ACTION ITEM:
Print the listing exactly as it stands. Skip every picture.

DATA SEGMENT:
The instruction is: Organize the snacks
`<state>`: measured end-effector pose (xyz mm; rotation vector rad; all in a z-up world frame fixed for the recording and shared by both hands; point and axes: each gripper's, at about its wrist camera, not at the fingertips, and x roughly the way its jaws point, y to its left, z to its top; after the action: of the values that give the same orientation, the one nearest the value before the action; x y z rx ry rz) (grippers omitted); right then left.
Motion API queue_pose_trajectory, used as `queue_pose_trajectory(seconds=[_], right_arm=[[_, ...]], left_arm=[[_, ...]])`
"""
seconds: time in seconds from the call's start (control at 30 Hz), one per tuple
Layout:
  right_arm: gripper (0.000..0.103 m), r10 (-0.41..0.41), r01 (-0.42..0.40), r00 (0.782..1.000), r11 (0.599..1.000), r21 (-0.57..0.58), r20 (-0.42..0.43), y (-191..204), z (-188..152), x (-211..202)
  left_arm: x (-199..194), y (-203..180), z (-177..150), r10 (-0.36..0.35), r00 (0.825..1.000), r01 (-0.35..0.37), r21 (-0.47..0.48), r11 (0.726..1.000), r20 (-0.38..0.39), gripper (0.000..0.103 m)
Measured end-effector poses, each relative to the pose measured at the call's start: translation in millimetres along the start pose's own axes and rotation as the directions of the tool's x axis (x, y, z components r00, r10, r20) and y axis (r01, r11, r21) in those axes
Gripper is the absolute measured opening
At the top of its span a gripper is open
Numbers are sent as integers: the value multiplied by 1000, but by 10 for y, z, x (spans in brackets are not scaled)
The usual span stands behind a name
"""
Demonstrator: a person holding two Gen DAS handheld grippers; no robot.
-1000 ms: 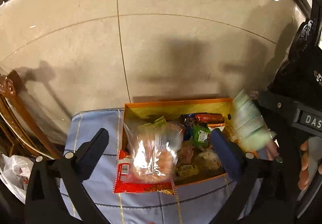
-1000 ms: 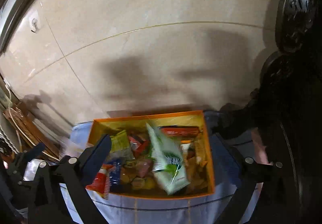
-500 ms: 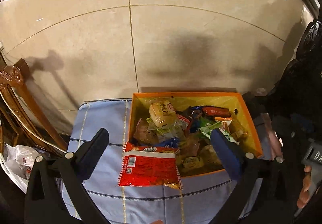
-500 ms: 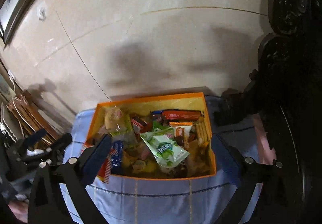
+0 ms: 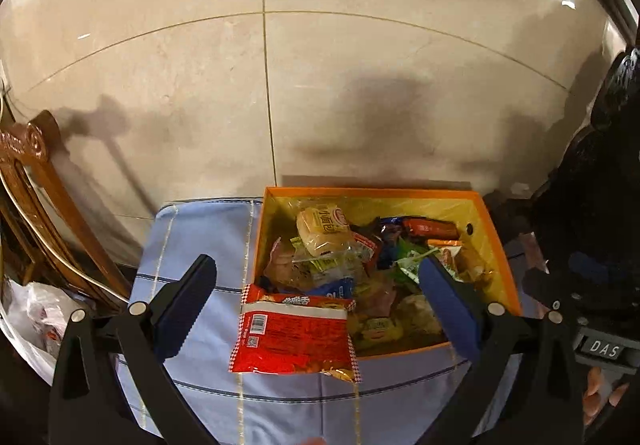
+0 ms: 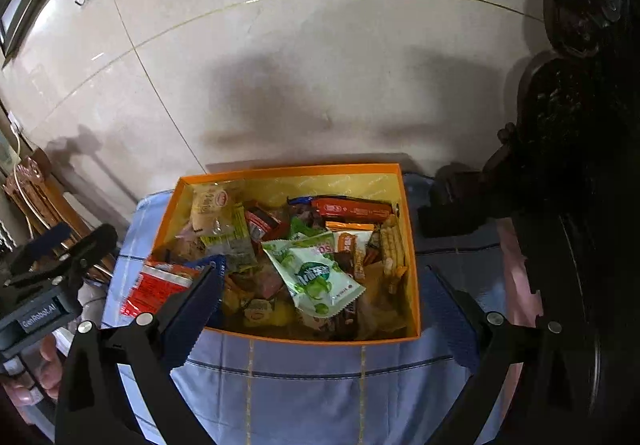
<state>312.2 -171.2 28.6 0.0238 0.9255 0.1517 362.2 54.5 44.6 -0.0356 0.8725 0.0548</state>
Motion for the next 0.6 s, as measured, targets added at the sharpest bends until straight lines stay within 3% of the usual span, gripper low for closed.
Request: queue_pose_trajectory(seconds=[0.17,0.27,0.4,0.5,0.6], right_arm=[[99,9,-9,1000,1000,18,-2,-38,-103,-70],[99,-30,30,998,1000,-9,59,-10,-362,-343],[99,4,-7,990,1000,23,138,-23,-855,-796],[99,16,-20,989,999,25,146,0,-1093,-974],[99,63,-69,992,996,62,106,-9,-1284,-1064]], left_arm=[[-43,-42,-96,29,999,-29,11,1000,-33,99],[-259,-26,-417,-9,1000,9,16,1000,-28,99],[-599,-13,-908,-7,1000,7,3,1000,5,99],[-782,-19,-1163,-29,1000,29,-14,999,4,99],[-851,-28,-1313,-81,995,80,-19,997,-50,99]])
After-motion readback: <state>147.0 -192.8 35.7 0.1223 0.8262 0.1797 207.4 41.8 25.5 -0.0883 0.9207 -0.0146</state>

RESPONSE TO THIS TASK:
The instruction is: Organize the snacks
`<state>`: measured end-effector pose (xyz mm; rotation vector rad; all in a z-up world frame fixed for the recording and shared by both hands; point and axes: each gripper's, at about its wrist camera, not at the fingertips, and x roughly the way its jaws point, y to its left, z to its top; after the action: of the values that give the same orientation, the one nearest the value before the action; x y z rx ry rz) (grippers omitted); right then left.
Motion API queue_pose_trajectory, used as `queue_pose_trajectory(seconds=[_], right_arm=[[_, ...]], left_arm=[[_, ...]])`
"""
seconds: time in seconds from the call's start (control at 30 Hz), one per tuple
Layout:
  right_arm: gripper (0.000..0.103 m), r10 (-0.41..0.41), r01 (-0.42..0.40), r00 (0.782..1.000), r11 (0.599..1.000), r21 (-0.57..0.58), r20 (-0.42..0.43), y (-191..204), z (-188..152), x (-211..202)
  left_arm: x (-199..194), y (-203..180), z (-177..150), r10 (-0.36..0.35), r00 (0.825..1.000), r01 (-0.35..0.37), r21 (-0.47..0.48), r11 (0.726..1.000), r20 (-0.38..0.39), gripper (0.000..0.103 m)
Measured end-effector poses, each relative to the pose measured at the call's start: translation in millimetres along the start pose's own axes and rotation as the directions of the tool's x axis (x, y, z components r00, r10, r20) and y axis (r01, r11, r21) in those axes
Gripper is the absolute measured opening
At the top of its span a gripper is open
Numbers are sent as integers: the value multiplied by 1000, but by 10 for y, z, x (spans in brackets are not scaled)
The usual span stands behind a name
"""
Demonstrator: a person holding two Gen DAS handheld grippers; no robot.
-1000 ms: 
-1000 ms: 
-500 ms: 
-500 ms: 
+0 ms: 
+0 ms: 
<state>312.2 -171.2 28.6 0.0238 0.9255 0.1517 362.2 54.5 44.6 -0.0356 0.8725 0.0548</state>
Motion for the next 0.6 s, as measured, targets added at the sharpest bends until straight lines stay within 3% of the usual span, gripper low for closed.
Request: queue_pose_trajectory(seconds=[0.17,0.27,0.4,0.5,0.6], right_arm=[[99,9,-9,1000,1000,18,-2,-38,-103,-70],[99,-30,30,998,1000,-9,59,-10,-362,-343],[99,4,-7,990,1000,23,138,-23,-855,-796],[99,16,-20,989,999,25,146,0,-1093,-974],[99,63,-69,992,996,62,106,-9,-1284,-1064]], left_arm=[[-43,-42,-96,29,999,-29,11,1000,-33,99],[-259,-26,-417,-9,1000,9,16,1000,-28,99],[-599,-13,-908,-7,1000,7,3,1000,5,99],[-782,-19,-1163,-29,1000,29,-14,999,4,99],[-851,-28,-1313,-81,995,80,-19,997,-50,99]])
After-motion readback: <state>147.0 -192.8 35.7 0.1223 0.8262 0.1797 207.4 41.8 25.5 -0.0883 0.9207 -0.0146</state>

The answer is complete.